A: To provide summer research programs for BUILD PODER students, the HERE Center is preparing three new research experiences for CSUN students, including BUILD PODER students, which will help to better understand and document the student experience in this historic time. We will look to understand students’ personal experiences, how people’s connections with one another have changed, and how we as an institution responded to the COVID-19 crisis for students.
In addition, we are in early conversations with CSUN’s public health program around continuing this work into the fall and spring semesters in order to analyze and publish this work. We hope to work with undergraduate and graduate students in public health on projects around COVID-19 that are as yet to be specified.
We believe that CSUN is a powerful force for change, and that we have incredible talent to contribute to local awareness and response to the pandemic, which has already exacerbated pre-existing health disparities. We at the HERE Center hope to serve as a welcoming space for students, faculty members, and community members and organizations to bring awareness and greater health equity to the San Fernando Valley.
Q: What possible solutions are you aware of, or has the HERE Center identified?
A: One of the primary solutions we see is to diversify the biomedical workforce.
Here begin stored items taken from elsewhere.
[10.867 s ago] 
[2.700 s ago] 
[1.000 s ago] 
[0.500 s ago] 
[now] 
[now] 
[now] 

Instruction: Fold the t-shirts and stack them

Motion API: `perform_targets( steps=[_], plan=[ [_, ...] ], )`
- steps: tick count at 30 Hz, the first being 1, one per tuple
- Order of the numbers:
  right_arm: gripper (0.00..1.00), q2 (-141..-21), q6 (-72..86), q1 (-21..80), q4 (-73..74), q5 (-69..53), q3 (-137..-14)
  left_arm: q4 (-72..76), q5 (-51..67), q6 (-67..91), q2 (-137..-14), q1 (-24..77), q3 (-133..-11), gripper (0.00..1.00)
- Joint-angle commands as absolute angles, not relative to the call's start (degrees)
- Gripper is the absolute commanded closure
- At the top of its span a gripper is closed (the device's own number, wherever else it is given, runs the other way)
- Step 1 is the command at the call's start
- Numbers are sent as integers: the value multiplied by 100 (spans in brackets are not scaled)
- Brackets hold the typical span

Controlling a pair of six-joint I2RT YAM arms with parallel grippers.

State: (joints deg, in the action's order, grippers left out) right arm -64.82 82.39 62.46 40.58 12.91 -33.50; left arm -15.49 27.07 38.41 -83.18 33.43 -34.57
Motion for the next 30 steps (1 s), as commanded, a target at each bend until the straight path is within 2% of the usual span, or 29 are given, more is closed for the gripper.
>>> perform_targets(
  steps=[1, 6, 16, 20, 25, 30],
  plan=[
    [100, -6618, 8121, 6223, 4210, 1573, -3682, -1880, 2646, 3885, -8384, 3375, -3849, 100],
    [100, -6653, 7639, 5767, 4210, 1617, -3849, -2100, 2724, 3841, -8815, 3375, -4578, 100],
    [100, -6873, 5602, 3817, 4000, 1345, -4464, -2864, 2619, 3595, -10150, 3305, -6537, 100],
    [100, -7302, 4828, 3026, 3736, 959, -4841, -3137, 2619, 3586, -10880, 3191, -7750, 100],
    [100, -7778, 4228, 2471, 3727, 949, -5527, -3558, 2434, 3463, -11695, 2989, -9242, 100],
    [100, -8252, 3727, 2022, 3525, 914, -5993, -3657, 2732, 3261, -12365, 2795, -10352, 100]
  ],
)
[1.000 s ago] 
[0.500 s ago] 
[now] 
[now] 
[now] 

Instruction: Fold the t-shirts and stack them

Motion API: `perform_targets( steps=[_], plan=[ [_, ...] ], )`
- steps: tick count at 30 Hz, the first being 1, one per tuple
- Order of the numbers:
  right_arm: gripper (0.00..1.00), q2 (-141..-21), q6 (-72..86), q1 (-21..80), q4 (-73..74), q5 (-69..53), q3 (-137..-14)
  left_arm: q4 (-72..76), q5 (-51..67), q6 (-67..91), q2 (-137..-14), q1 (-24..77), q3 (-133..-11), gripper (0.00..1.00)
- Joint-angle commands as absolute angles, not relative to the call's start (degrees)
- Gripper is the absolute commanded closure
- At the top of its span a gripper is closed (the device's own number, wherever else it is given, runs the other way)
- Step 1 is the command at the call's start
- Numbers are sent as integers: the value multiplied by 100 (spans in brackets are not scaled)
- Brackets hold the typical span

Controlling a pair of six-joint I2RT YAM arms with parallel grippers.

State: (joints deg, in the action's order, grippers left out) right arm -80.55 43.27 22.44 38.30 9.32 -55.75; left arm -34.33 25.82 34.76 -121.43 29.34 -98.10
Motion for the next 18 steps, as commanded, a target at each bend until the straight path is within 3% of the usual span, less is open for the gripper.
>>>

We are affiliated with the National Institutes of Health program BUILD PODER (Building Infrastructure Leading to Diversity, Promoting Opportunities for Diversity in Education and Research). BUILD PODER was designed to invite students who are currently underrepresented in the biomedical research workforce to participate in enrichment activities, hands-on research, and a variety of professional experiences that prepare them for graduate school and a career.